I thought back to Niko, a boy that I’d been schooled with briefly as a child. He had loved, obsessively, cars, in particular Porsches, and even more particularly the model owned by his father, the 993, a variant of the 911 sold in the 1980s and 1990s. Niko and his father had taken me on a series of rides in lower Manhattan one October and November, and I could still remember the sounds and feel of the car running flat out, nimble and powerful, like a cheetah dashing among cows. I hadn’t had time to inspect the machine being worked on in the garage, but I was reasonably certain that it was a 993.

“I would feel more than fairly compensated if I could borrow the Porsche during the course of my research … investigation,” I said, and then looked at her, waiting. I live a life with few wants, having, in general, everything that I need/want. Caught up in her nostalgia though, and seemingly indulging some of my own, I found myself wanting this, very much; it did not sit well with me, and I tried to bury the feeling, so that it would not spill out of my eyes or face, onto this old woman sitting in front of me.

She leaned back and looked at the ceiling and seemed to weigh things for a long 17 seconds before smiling a bit, and responding. “Yes, by God, I like it. Mike will be upset, no, angry, with both of us, but he can do this for me; I gave him the car for his fiftieth birthday anyway. You must promise not to put the slightest scratch on his car, Tyler. He warehouses the thing up here, and only drives it a few weeks each year; he told me it has less than 10,000 miles on it, and is more than 20 years old. This will be difficult, but we’ve lived without thinking about her for too long, and he can give me this one thing before I go.”

“We’ve kept Dorothy and the dog waiting long enough now. When you go out and send her in, tell Anthony that you’ll be staying for lunch, and to have a place for me at the table as well.” She looked past me, and through the door, towards Dorothy and the wet dog waiting to mess up this neat and tidy hospital-feeling room, in much the same way that I would likely be messing up this camp, her family, and the quietly buried past … all for an old woman’s satisfaction.

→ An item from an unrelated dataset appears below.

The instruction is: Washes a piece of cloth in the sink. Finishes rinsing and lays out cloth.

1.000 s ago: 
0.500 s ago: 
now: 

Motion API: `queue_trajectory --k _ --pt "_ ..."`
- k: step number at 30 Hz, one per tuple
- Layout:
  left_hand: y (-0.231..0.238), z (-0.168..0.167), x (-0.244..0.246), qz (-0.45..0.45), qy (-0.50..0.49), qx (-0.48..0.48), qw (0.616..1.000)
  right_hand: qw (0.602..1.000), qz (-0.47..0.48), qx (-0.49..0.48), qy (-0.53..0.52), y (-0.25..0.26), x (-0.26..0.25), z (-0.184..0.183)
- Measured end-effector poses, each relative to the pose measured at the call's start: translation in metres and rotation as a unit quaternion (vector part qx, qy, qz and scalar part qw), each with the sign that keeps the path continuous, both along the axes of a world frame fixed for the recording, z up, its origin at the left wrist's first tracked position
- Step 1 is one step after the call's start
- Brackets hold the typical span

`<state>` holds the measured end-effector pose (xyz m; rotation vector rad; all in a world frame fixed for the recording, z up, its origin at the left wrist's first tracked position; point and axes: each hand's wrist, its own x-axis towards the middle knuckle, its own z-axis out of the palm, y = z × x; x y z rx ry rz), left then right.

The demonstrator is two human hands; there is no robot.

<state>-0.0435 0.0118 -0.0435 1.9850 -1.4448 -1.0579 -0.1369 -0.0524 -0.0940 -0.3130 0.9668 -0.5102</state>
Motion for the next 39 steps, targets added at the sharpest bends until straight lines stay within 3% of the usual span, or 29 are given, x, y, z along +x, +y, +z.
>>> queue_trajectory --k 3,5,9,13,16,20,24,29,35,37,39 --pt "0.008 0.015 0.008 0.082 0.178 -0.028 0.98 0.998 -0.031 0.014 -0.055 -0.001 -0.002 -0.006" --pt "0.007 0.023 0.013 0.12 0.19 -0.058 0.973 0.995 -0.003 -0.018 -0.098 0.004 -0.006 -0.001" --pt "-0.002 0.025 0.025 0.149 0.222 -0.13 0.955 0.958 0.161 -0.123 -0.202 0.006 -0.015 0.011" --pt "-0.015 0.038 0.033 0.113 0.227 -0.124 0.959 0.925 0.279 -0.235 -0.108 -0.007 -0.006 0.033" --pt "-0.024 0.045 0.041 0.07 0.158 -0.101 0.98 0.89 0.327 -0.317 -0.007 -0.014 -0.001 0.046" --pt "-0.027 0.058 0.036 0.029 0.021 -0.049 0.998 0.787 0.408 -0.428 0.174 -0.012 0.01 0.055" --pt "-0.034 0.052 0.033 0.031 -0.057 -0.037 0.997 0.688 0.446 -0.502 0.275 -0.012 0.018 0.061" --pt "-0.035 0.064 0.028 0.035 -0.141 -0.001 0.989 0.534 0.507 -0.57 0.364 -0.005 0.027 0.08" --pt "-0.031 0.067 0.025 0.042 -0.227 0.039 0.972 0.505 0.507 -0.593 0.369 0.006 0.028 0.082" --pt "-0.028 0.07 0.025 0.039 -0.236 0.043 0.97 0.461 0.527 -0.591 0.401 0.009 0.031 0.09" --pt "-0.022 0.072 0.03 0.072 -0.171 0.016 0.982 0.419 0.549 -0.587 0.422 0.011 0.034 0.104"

I smiled at Dot on my way out, gestured her in, and nodded, in answer to her raised eyebrows and look at the bed and occupant beyond and behind me. She and Cheeko, a sweet and mellow dog, went in to let the old woman smell wet dog, receive loving dog kisses, hear the thwacking of a glad tail, and rub happy ears and belly. There are worse ways to spend a Sunday mid-morning, especially if it may be among your last. We were all basking in Cheeko’s love and kisses when the rest of the Crocker clan (
at least those up visiting Topsail, and previously off at church
) crunched down the gravel drive, and Kitty shooed us out to go and say hello while she got ready for lunch.